• Task statement
Repeat the listing exactly. The images do not belong in the copy.

• Data segment
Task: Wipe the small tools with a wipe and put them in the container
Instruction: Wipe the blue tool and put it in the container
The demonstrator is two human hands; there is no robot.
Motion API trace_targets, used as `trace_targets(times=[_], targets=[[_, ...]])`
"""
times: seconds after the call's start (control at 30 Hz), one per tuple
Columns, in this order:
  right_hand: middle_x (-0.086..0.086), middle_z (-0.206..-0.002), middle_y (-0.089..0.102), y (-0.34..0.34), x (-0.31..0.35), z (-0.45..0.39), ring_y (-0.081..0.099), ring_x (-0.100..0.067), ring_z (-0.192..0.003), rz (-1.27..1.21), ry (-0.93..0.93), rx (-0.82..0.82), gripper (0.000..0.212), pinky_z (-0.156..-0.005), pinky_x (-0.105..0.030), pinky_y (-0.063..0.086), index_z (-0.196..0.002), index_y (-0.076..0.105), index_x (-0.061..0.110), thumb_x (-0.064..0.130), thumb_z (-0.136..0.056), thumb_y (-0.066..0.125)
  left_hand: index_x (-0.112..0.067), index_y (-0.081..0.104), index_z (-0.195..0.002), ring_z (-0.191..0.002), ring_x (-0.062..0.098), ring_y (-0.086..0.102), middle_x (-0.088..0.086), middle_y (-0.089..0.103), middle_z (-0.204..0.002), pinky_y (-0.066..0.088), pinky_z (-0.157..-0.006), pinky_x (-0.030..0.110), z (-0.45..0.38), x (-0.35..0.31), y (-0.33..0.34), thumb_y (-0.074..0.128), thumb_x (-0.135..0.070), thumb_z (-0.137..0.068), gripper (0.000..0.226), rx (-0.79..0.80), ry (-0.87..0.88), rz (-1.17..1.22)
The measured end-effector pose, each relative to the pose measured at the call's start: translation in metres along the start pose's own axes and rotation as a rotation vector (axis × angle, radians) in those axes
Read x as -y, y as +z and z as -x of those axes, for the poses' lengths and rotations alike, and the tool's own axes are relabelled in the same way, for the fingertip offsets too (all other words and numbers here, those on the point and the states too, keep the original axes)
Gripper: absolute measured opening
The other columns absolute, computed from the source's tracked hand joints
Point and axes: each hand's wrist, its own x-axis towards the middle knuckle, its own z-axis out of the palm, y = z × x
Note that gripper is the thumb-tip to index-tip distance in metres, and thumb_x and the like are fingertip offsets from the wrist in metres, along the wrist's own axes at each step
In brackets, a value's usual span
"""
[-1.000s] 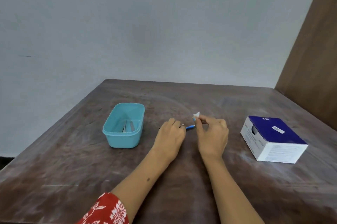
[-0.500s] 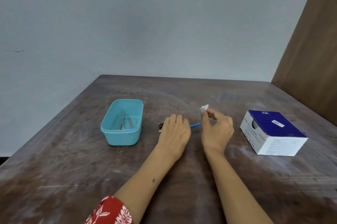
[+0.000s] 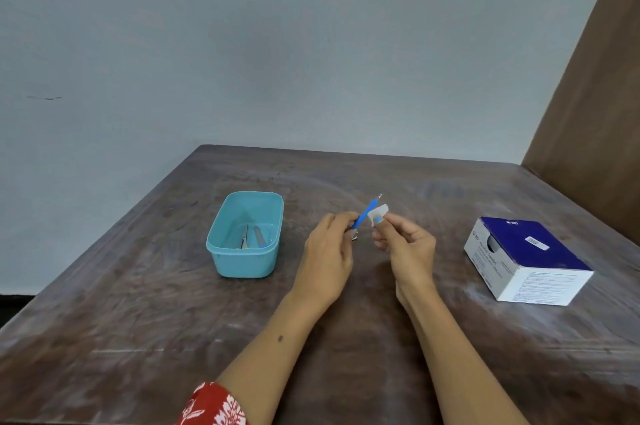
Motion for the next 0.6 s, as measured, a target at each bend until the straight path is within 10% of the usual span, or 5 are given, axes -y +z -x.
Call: trace_targets(times=[0.6], targets=[[0.001,-0.081,0.074,-0.0009,-0.0005,0.0029,0.071,-0.012,-0.08,0.042,-0.052,0.097,0.015,-0.075,-0.024,0.057,-0.087,0.073,0.016,0.003,-0.079,0.071,-0.014,0.066,-0.114,-0.081,0.007,0.069,0.0,0.071,-0.093,0.058,-0.081,0.032,0.0026,-0.0051,0.0057,0.061,-0.001,-0.084,0.033,0.066,-0.295,0.304]])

• Solution for this exercise
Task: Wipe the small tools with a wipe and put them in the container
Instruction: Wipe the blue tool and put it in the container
The demonstrator is two human hands; there is no robot.
Motion API trace_targets, used as `trace_targets(times=[_], targets=[[_, ...]])`
"""
times: seconds after the call's start (control at 30 Hz), one per tuple
Columns, in this order:
  right_hand: middle_x (-0.086..0.086), middle_z (-0.206..-0.002), middle_y (-0.089..0.102), y (-0.34..0.34), x (-0.31..0.35), z (-0.45..0.39), ring_y (-0.081..0.099), ring_x (-0.100..0.067), ring_z (-0.192..0.003), rz (-1.27..1.21), ry (-0.93..0.93), rx (-0.82..0.82), gripper (0.000..0.212), pinky_z (-0.156..-0.005), pinky_x (-0.105..0.030), pinky_y (-0.063..0.086), index_z (-0.196..0.002), index_y (-0.076..0.105), index_x (-0.061..0.110), thumb_x (-0.064..0.130), thumb_z (-0.136..0.056), thumb_y (-0.066..0.125)
  left_hand: index_x (-0.112..0.067), index_y (-0.081..0.104), index_z (-0.195..0.002), ring_z (-0.191..0.002), ring_x (-0.062..0.098), ring_y (-0.086..0.102), middle_x (-0.088..0.086), middle_y (-0.089..0.103), middle_z (-0.204..0.002), pinky_y (-0.066..0.088), pinky_z (-0.157..-0.006), pinky_x (-0.030..0.110), z (-0.45..0.38), x (-0.35..0.31), y (-0.33..0.34), thumb_y (-0.074..0.128), thumb_x (-0.135..0.070), thumb_z (-0.137..0.068), gripper (0.000..0.226), rx (-0.79..0.80), ry (-0.87..0.88), rz (-1.17..1.22)
The measured end-effector pose, each relative to the pose measured at the call's start: translation in metres along the start pose's own axes and rotation as a rotation vector (axis × angle, radians) in those axes
Read x as -y, y as +z and z as -x of those axes, for the poses' lengths and rotations alike, and the tool's own axes are relabelled in the same way, for the fingertip offsets too (all other words and numbers here, those on the point and the states too, keep the original axes)
Gripper: absolute measured opening
The other columns absolute, computed from the source's tracked hand joints
Point and axes: each hand's wrist, its own x-axis towards the middle knuckle, its own z-axis out of the palm, y = z × x
Note that gripper is the thumb-tip to index-tip distance in metres, and thumb_x and the like are fingertip offsets from the wrist in metres, along the wrist's own axes at each step
In brackets, a value's usual span
"""
[-1.000s] 
[-0.500s] 
[+0.000s] 
Motion for the next 0.6 s, as measured, a target at each bend until the straight path is within 10% of the usual span, or 5 are given, axes -y +z -x.
Call: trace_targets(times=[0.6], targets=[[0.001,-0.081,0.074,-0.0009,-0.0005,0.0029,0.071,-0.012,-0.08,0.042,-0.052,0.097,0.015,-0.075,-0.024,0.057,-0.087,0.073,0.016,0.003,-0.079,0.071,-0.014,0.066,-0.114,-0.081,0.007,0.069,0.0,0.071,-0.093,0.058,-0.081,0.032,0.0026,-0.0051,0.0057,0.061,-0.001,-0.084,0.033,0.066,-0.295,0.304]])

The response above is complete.